Magic Flute Production’s “El Cazador de la Inmigrantes” (The Hunter of the Immigrants) is a satirical trailer based on the popular Japanese television anime (and manga) series, El Cazador de la Bruja (The Hunter of the Witch).  It is also an example of slash fiction, or video “femslash,” which romantically links the two central female characters of the series, Ellis and Nadie.  The video takes the global influence, visibility, and commercial success of anime style and "chicks with guns" narrative motif as a discursive means of interrogating the imbrications of sexuality and gender with citizenship policies and national systems of acceptance and expulsion.  For me, the video strikes a deeply visceral chord, as it dramatizes questions of mobility (voluntary vs. involuntary) within formations of citizenship, basically defining queer citizenship as citizenship on the lam.  It serves as a reminder that any discussion of queer citizenship needs to be situated in a transnational queer studies, an analysis of the movements of bodies, desires, technologies, and capital across (and against) national boundaries.  Moreover, it is an important reminder (suggested in the artist's use of the plural “inmigrantes”) that queer citizens in the United States are effectively rendered aliens in their own nation.

 

 

 

 

 

 

Comments

Thanks for the great post Dana.  I found the producer's comments directing the viewer to take the story seriously revealing.  I think it underscores a troubling consequence of the recent irony-soaked comedy culture for queer (and all political) movements.  What does it mean when Jon Stewart or Sarah Silverman seem to champion LGBTQ rights in a voice that usually finds earnestness lame (or should I say "gay"?)  The proliferation of the bromance discourse  and gay-for jokes seems to work to provide straight viewers a "safe" distance from queerness in a similar way.               

Thanks for observing the producer's "bubble message" at the video's opening.  It reminded me of an experience I had a couple of years ago, when I went to visit my congressman to ask him to support UAFA (Uniting American Families Act, which would change immigration law to allow same-sex sponsorship.)  Bobby Scott is known as an advocate for civil rights and gay issues, and he welcomed me into his office (as a citizen and resident of his district) knowing that I wanted to discuss gay rights, but as soon as he heard me use the words "gay" and "immigration" in the same sentence, he looked at me like I had two heads--like I could not possibly be serious.  I got the feeling that one of the the terms alone would have been fine--"gay" or "immigration"--but together, oh no.  He would not seriously entertain that linguistic juxtaposition.  He is still not a co-sponsor of UAFA.  But anyway, I wanted to point out a practice of what I would take to be queer citizenship based on our conversations this week: juxtaposing the seemingly unjuxtaposable within the national template of citizenship discourse, policy, and law.  

 

Great post, Dana, and great conversation. The conceptual disjoint that your congressmember displayed—the inability to hear “gay” and “immigration” in the same sentence—is reproduced in the non-conversation (or worse) between many mainstream immigration-rights and gay-rights groups.
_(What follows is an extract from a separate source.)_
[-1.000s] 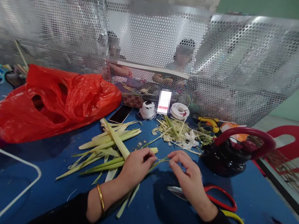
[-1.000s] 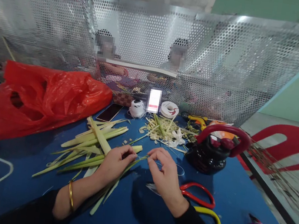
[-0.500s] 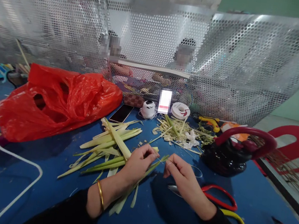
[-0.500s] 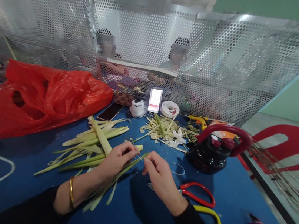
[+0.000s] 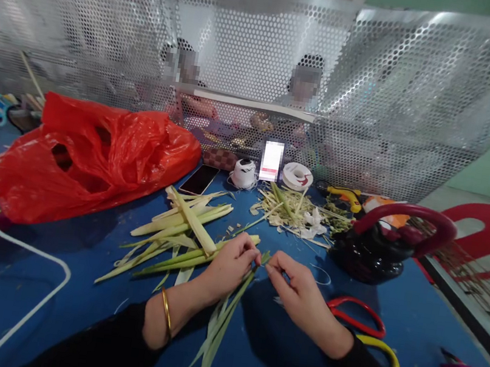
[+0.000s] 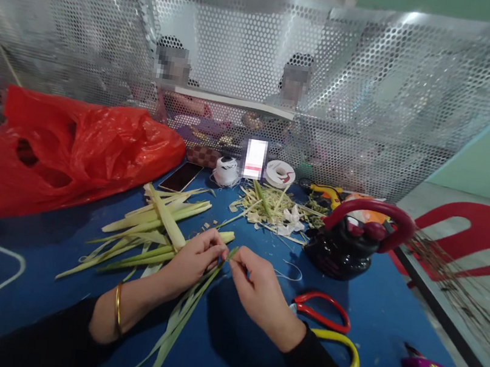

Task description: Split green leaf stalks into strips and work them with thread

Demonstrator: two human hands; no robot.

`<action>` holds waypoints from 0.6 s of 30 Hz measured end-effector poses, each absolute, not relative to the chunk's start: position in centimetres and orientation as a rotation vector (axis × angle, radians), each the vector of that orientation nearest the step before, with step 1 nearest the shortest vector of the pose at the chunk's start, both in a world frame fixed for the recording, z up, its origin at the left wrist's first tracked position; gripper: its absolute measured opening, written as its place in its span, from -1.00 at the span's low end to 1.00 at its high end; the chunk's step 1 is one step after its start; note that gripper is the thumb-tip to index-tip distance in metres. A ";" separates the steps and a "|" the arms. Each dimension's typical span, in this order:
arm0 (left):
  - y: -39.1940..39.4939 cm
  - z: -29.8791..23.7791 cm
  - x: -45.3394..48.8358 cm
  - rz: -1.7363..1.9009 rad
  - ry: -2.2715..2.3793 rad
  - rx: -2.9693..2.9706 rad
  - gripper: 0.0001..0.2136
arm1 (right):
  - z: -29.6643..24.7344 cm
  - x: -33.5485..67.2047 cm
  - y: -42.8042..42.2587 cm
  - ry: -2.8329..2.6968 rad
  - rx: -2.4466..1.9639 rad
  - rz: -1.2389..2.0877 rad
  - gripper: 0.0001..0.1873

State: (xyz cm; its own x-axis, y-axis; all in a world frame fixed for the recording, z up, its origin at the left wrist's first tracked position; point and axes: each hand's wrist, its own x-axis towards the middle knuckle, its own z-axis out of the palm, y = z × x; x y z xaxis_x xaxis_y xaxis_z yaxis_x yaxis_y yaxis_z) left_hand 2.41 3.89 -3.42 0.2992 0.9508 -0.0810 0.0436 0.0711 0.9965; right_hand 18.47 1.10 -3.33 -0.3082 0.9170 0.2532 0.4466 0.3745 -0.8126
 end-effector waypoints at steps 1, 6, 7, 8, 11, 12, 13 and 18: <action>3.9 -3.5 2.4 0.913 1.055 1.314 -0.87 | -3.3 18.4 1.1 -1.918 -1.181 0.811 -0.72; 4.2 -3.8 2.3 0.905 1.112 1.383 -0.89 | -3.5 18.2 1.3 -1.817 -1.243 0.841 -0.72; 4.2 -3.8 2.3 0.922 1.109 1.409 -0.89 | -3.5 18.2 1.4 -1.774 -1.255 0.853 -0.75; 4.3 -3.8 2.3 0.947 1.102 1.439 -0.90 | -3.5 18.2 1.4 -1.735 -1.266 0.861 -0.81; 4.1 -3.5 2.2 1.041 1.091 1.521 -0.87 | -3.6 18.0 1.5 -1.691 -1.291 0.847 -0.92; 4.0 -3.4 2.2 1.062 1.093 1.546 -0.86 | -3.7 18.0 1.5 -1.698 -1.291 0.831 -0.92; 3.9 -3.2 2.2 1.076 1.096 1.570 -0.86 | -3.8 18.0 1.5 -1.709 -1.283 0.813 -0.95; 3.4 -2.5 2.4 1.107 1.047 1.446 -0.85 | -4.0 17.9 1.6 -1.607 -1.248 0.792 -0.84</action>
State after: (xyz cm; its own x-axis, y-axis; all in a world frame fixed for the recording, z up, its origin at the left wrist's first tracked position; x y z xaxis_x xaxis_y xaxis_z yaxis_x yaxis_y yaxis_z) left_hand 2.36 3.37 -2.51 0.2079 0.9712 0.1163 0.0616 -0.1317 0.9894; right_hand 17.86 1.58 -3.99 -0.0607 0.9593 0.2759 0.3659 0.2786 -0.8880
Witness Jasmyne Cannick’s infamous Advocate column.  I wonder what kind of rethinking, along these lines, this video could lead us toward.

The femslash aspect of the video also puts me in mind of Karen’s post, but I will comment on that further there….
 

Great post.  I like that you underscore the issue of affect here, that the vid positions queer desire as something different from the current permutations of sexual difference, mobility, and political subjectivity enabled by liberal citizenship. It seems that affect is fundamental to matters of narrative and representation -- particularly when these things traffic in the political, especially when they take up issues of difference. 
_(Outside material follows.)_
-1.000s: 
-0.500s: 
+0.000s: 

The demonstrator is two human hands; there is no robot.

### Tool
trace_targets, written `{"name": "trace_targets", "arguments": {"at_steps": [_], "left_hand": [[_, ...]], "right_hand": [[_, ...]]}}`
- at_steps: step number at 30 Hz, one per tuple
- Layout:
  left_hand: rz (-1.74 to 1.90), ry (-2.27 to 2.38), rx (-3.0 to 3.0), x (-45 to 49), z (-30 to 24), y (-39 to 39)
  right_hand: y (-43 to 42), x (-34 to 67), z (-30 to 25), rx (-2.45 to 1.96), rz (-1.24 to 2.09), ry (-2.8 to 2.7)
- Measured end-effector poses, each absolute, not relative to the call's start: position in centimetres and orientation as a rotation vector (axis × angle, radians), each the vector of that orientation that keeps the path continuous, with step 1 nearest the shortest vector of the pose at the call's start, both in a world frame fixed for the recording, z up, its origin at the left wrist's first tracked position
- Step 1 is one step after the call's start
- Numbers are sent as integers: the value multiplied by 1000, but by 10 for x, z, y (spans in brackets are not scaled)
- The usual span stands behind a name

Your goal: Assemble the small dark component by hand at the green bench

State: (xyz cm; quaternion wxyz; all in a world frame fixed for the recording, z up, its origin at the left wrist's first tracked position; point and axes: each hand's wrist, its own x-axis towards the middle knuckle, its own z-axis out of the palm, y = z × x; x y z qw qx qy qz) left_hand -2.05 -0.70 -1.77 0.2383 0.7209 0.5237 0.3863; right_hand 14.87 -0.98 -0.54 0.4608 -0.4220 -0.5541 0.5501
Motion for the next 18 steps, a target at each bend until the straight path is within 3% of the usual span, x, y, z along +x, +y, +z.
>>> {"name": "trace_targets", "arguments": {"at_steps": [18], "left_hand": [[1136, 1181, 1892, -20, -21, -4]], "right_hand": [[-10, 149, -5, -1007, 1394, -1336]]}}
A question -- To what extent are similar affective trajectories mobilized in commercial media?  As in, fan practices are usually identified as doing new things with standard fare, a paradigm for interrogating these things structured like: fan = good/corporate = bad. Yet it seems that the increasingly niche-focused cultural industries promulgate a lot of similar ideas.  This isn't to say that one should conclusively define this as "progress," of course, but it seems that taking up questions of affect is a way to imagine parallels and similarities across texts produced in different contexts...  As in, I would argue that the clip in my lil post -- as commercial, bland, and apolitical-by-design as it may be -- provides evidence of something similar, though not identical... 

Good question, Hollis.  I'm not sure I know how to answer it.  We may be drawing on different archives of affect here.  I'm thinking more about a theoretical model of citizenship that root national belonging and identifications in the sense of fellow-feeling.  Freud models it as a displacement of genital love in CIVILIZATION AND ITS DISCONTENTS.  But I'm thinking more along the lines of Martha Nussbaum and, above all, Berlant's work on "infantile citizenship" and the heteronormative structuring of affective national participation.
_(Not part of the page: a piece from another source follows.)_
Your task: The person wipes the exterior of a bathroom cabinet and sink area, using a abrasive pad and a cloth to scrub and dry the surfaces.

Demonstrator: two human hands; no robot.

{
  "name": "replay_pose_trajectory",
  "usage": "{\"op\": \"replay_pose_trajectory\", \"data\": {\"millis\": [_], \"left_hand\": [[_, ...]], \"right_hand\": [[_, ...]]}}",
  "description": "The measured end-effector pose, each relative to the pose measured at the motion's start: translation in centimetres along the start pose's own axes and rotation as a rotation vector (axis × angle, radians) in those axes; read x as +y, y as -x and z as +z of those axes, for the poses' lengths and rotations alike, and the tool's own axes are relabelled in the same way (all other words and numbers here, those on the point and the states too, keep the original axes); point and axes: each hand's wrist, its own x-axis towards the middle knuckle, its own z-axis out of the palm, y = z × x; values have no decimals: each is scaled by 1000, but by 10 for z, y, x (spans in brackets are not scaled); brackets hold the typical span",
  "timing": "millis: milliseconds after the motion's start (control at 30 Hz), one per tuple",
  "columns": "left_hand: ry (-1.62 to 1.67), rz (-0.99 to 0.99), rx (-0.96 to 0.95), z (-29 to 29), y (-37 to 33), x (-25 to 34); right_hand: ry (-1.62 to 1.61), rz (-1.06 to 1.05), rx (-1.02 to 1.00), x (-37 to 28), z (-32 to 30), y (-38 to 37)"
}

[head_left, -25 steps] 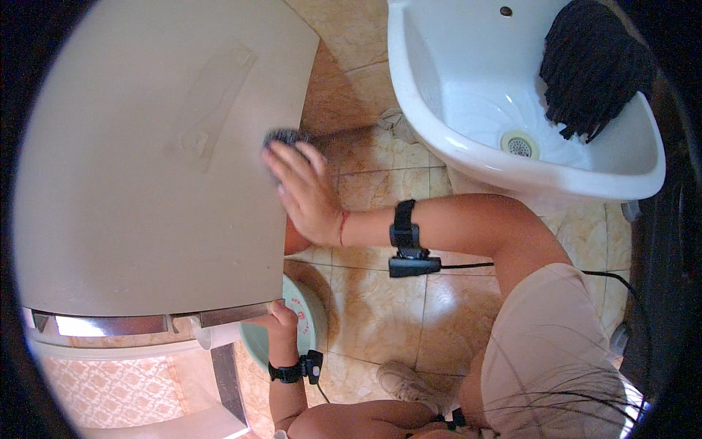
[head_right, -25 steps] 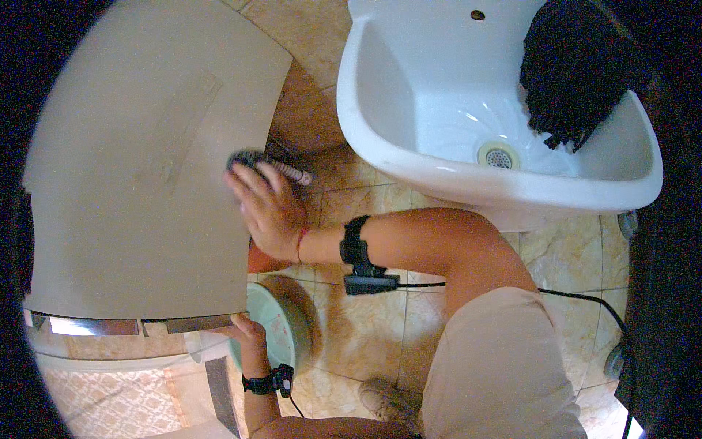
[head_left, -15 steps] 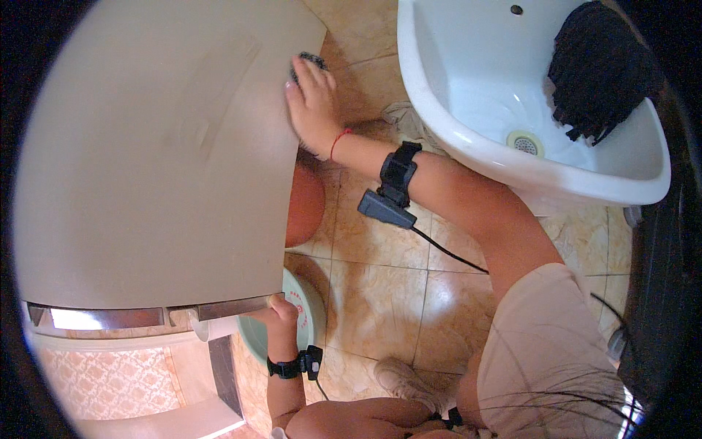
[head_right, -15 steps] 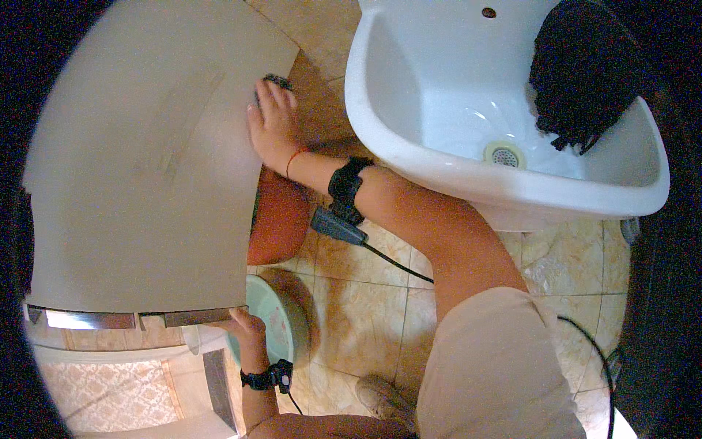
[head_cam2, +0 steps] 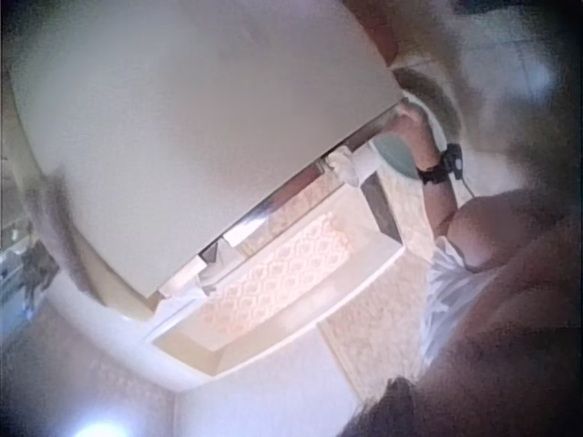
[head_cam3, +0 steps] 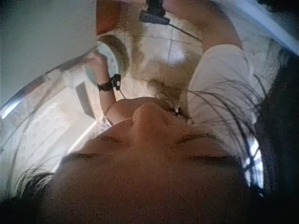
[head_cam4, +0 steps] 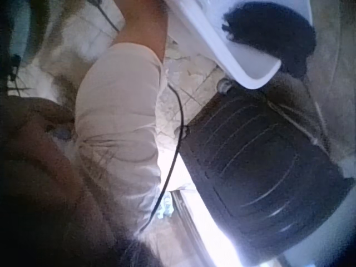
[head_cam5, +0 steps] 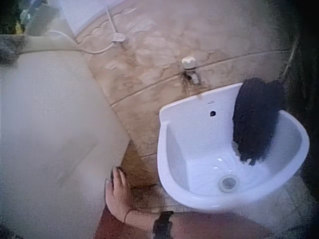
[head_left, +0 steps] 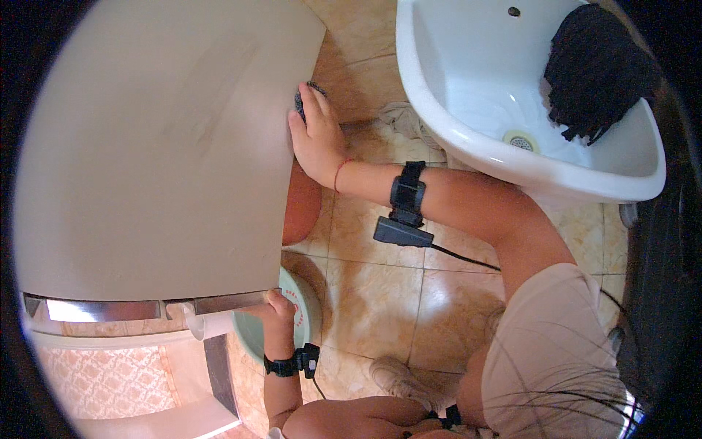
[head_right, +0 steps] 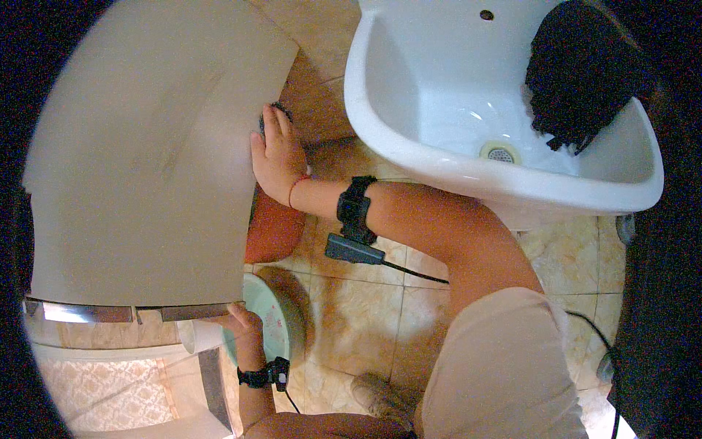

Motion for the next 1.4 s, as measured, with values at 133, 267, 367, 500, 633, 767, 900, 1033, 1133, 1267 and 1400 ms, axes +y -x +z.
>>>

That said, one could certainly draw connections to fan communities and practices, although I tend not to draw hard lines between the stuff that fans do and the stuff that corporations do, since they are so interestingly embedded in one another and mutually enabling (or disabling, as one might wish for in certain instances).  But I will go out on a limb here and say that we might not want to abandon critical distinctions between affect, as a representational strategy of fan/consumer activism, and affect as a policy-justifying instrument of the state.  What I appreciate about the Cazador video is that it sees the difference--the instruments of state cannot be reduced to yet another commodity one might or might not buy online or even analyze on YouTube, although the agents of the state would often like it to seem so, as part of the choice package of consumer-citizen rights.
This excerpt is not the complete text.